▸ **Exercise details**: Transcribe the whole listing exactly; the images stay out.

(Beginning of Data section)

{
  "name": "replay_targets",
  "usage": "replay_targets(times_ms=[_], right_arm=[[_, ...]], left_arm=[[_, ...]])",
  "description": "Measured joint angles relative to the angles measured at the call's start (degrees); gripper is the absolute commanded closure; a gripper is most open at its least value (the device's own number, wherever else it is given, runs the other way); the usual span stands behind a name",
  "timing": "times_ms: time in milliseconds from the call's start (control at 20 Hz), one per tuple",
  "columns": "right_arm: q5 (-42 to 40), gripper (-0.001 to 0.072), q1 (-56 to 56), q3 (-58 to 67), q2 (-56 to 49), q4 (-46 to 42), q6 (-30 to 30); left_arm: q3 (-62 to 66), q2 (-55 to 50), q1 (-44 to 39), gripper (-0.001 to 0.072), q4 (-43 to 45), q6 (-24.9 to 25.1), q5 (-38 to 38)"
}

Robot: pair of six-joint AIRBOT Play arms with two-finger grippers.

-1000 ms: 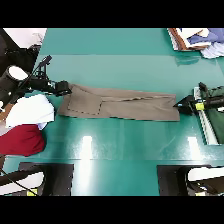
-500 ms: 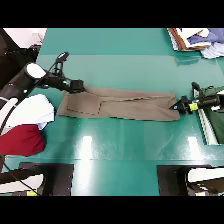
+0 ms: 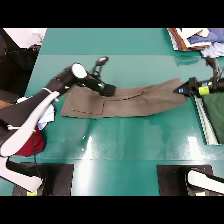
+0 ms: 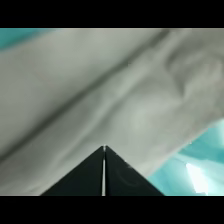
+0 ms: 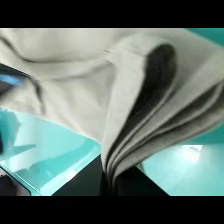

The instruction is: Fold the shirts.

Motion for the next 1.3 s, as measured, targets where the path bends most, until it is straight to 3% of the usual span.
replay_targets(times_ms=[350, 750, 1000, 1300], right_arm=[[1.4, 0.0694, 9.6, 15.9, -1.0, 0.0, 6.5], [2.4, 0.0694, 20.7, 29.9, -8.7, 0.0, 8.5], [1.8, 0.0694, 27.3, 35.4, -12.8, 0.0, 8.6], [-4.2, 0.0693, 38.0, 40.8, -19.3, 0.1, 7.8]], left_arm=[[2.2, -6.2, -6.7, 0.0684, 0.1, -1.3, -0.1], [2.7, -7.1, -7.5, 0.0685, 0.1, -1.6, -1.0], [3.2, -2.9, -2.6, 0.0685, 1.9, -1.6, -3.1], [3.3, 9.6, 10.5, 0.0684, 14.5, -1.6, -8.0]])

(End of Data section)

▸ **Response below**:
{
  "name": "replay_targets",
  "usage": "replay_targets(times_ms=[_], right_arm=[[_, ...]], left_arm=[[_, ...]])",
  "description": "Measured joint angles relative to the angles measured at the call's start (degrees); gripper is the absolute commanded closure; a gripper is most open at its least value (the device's own number, wherever else it is given, runs the other way); the usual span stands behind a name",
  "timing": "times_ms: time in milliseconds from the call's start (control at 20 Hz), one per tuple",
  "columns": "right_arm: q5 (-42 to 40), gripper (-0.001 to 0.072), q1 (-56 to 56), q3 (-58 to 67), q2 (-56 to 49), q4 (-46 to 42), q6 (-30 to 30); left_arm: q3 (-62 to 66), q2 (-55 to 50), q1 (-44 to 39), gripper (-0.001 to 0.072), q4 (-43 to 45), q6 (-24.9 to 25.1), q5 (-38 to 38)"
}

Robot: pair of six-joint AIRBOT Play arms with two-finger grippers.

-1000 ms: 
-500 ms: 
+0 ms: 
+0 ms: 
+0 ms: 

The instruction is: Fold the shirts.

Motion for the next 1.3 s, as measured, targets where the path bends most, until it is straight to 3% of the usual span.
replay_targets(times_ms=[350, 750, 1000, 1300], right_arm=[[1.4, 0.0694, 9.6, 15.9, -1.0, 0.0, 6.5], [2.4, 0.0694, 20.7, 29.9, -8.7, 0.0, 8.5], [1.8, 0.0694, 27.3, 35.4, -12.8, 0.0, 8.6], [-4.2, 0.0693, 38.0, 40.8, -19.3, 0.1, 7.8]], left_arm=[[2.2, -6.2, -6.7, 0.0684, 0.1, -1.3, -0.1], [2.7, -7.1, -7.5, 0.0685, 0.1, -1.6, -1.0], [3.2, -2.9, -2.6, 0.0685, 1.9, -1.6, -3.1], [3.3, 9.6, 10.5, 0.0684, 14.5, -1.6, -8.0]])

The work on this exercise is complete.